--- Task instructions ---
Check each line of the material below for "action" and copy those where it appears.

=== Information shown ===

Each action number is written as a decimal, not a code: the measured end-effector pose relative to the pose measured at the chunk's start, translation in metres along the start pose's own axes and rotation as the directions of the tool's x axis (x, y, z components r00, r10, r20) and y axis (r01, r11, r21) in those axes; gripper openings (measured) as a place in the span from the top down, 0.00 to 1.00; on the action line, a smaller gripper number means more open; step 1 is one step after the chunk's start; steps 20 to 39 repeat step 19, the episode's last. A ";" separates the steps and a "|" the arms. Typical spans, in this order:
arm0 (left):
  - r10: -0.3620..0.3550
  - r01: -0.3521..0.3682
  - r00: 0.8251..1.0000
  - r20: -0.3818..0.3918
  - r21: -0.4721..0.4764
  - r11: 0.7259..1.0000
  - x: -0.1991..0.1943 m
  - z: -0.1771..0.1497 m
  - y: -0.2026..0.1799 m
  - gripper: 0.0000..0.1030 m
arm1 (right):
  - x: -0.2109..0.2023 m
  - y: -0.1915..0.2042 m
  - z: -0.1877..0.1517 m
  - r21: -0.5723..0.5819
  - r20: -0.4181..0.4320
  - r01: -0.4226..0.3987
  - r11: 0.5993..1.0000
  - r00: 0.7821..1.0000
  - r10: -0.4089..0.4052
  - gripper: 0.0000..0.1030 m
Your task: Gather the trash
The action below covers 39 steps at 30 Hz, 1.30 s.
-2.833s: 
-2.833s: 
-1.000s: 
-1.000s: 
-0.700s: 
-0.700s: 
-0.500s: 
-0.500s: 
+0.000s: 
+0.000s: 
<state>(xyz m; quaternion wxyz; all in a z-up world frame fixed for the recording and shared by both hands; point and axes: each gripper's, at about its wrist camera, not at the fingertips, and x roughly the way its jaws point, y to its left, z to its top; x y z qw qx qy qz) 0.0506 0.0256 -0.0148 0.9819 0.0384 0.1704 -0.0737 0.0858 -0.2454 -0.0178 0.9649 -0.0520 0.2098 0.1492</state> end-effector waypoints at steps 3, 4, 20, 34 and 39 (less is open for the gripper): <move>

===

--- Solution ---
Each action number is written as a decimal, not a code: the measured end-effector pose relative to the pose measured at the chunk's start, translation in metres along the start pose's own axes and rotation as the directions of the tool's x axis (x, y, z components r00, r10, r20) and y axis (r01, r11, r21) in those axes; gripper openings (measured) as a place in the span from the top down, 0.00 to 1.00; on the action line, a smaller gripper number means more open; step 1 is one step after the chunk's start; steps 20 to 39 repeat step 19, the episode's last. A ";" separates the steps and a "|" the arms. Typical spans, in this order:
The action below covers 39 steps at 30 Hz, 1.30 s.

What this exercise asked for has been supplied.